Cleaning the sprayer tank might not be your favourite farm chore but it is essential for the health of your crops and the longevity of your equipment.
“[Sprayer tank cleanout] is a challenge because residues can create harm in subsequent crops,” explains Tom Wolf (also known as The Nozzle Guy), a sprayer expert with Saskatoon-based Agrimetrix Research and Training and founder of the website sprayers101.com. “As we become more and more diversified, the situations where that problem can occur increases, so we have to focus on cleanout to a degree greater than ever before to prevent harm to our crops.”
Wolf shares three tips for optimal sprayer tank cleanout.
1. Avoid the problem: Improper mixing can result in poor blending or mixing of the product, resulting in a buildup of hard-to-clean sludge.

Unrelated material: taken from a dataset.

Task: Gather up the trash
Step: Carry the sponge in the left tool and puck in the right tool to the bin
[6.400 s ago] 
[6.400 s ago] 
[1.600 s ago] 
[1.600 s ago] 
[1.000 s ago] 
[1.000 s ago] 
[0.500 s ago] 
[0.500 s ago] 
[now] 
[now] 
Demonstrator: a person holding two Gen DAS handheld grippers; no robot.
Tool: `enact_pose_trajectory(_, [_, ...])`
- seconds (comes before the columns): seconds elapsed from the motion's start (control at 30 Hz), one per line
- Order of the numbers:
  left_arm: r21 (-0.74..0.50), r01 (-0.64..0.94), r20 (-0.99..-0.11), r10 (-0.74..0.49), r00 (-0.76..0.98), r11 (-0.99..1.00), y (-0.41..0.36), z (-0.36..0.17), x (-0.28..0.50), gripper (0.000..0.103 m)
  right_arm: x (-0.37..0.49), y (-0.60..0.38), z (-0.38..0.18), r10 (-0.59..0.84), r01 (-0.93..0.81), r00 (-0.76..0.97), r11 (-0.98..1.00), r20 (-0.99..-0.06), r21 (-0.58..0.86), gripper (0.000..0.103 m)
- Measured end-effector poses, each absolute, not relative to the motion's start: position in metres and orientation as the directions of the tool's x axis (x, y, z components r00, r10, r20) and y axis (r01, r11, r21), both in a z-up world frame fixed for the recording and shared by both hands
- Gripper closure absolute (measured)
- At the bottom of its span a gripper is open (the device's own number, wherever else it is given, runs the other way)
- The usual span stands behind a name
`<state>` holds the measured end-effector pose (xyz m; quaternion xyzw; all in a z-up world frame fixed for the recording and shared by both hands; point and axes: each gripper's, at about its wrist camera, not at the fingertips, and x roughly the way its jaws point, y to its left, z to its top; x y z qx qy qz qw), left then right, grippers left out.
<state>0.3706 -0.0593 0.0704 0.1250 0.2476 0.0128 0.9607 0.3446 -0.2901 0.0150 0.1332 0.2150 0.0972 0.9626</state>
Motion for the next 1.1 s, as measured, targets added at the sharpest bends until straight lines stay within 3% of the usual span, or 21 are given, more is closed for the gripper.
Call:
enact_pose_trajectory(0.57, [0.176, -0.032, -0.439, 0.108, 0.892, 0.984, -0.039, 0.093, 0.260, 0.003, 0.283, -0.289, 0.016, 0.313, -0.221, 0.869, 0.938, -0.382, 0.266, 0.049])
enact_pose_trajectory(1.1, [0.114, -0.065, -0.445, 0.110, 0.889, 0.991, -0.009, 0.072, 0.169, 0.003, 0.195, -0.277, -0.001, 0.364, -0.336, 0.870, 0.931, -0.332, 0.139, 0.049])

Follow label directions, mix products in the right order and work slow to avoid improper mixing.
Wolf suggests paying extra attention when you use a new tank mix. “The mixability of those products may not be what you expect it to be,” he says. Start with a jar test, simulating the mixing concentration in a mason jar to ensure it’s a good mixture with minimal sediment and no filmy top layer that could make it harder to clean out the tank.
2. Dilute leftover spray: It’s common to have small amounts of leftover spray in the tank and the boom lines, Wolf explains. It needs to be diluted with a detergent cleaner to remove pesticide products from all parts of the tank. Ammonia raises the pH and removes excess products, and a detergent like All Clear, which is mixed at a label rate of 0.25 litres to 100 litres of water, can neutralize herbicides like MCPA and 2,4-D while removing excess oils. Wolf advises spraying out over and over until all of the leftover material has been diluted.
3. Clean the contact points: With water in the tank and booms, turn to the filters, boom lines, boom ends, screens, valves and other plumbing components that might contain residues. Scrubbing these areas to remove all residues is an unpleasant but essential part of the cleanout process. Residue buildup can clog the lines and nozzles, interfering with future applications.
When you’re in the market for a tank upgrade, consider stainless steel components, which are easier to clean than plastic.